**Task requirements**
Count how many lines in this material contain "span". The answer is that number alone.

**Given data**
Segment Open
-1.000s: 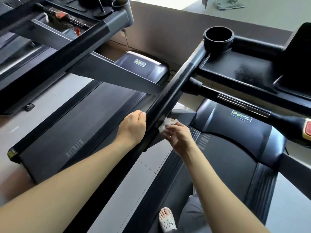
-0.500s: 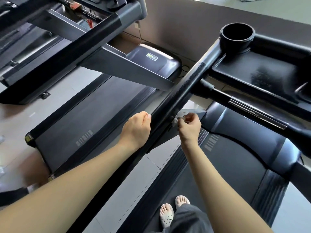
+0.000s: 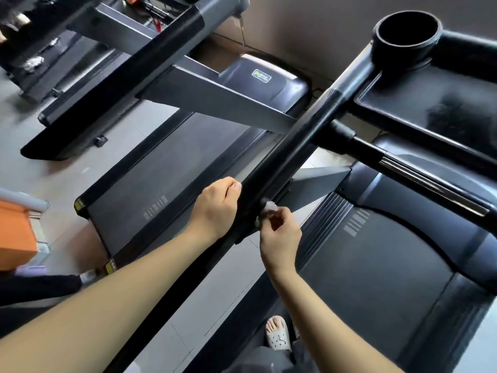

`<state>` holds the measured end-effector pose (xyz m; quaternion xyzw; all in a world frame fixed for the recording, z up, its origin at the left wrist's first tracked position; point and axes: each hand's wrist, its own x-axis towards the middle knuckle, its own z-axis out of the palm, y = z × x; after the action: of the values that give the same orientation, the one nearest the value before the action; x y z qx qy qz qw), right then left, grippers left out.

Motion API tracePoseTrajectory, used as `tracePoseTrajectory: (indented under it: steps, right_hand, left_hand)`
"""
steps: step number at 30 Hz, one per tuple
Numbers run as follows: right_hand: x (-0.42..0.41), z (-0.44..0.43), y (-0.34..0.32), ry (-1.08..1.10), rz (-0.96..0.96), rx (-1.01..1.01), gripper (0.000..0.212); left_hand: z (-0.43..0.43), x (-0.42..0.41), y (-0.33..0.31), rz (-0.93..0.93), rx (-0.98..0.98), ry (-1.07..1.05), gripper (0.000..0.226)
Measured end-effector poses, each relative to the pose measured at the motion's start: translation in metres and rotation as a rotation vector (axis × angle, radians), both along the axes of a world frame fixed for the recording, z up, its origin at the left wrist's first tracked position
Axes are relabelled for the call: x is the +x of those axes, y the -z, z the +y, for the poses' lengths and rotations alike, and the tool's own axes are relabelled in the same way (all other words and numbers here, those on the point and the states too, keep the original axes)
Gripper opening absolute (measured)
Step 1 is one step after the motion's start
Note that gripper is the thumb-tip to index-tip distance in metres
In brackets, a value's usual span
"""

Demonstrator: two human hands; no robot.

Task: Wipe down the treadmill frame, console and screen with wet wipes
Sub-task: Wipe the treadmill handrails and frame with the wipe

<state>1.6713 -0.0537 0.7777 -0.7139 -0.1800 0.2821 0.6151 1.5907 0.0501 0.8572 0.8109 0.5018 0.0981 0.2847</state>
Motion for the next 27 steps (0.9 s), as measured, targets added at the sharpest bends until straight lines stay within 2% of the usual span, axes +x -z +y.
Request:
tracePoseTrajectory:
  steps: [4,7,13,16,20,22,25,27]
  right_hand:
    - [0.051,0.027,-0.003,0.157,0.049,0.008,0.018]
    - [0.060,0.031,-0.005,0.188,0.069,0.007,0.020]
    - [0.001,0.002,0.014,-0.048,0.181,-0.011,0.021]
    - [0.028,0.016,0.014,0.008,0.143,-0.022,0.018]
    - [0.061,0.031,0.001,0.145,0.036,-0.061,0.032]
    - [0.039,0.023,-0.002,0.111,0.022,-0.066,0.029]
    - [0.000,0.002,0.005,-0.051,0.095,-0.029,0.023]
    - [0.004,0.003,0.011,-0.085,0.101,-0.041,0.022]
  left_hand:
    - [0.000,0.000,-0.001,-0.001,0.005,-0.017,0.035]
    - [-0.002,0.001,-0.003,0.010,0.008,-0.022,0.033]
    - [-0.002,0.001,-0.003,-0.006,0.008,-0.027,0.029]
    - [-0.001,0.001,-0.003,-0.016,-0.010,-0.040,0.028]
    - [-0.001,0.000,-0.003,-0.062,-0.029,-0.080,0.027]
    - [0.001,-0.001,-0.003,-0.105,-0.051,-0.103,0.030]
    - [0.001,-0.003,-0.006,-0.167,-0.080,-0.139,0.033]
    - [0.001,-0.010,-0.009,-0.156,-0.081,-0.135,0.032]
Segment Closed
**Exercise response**
2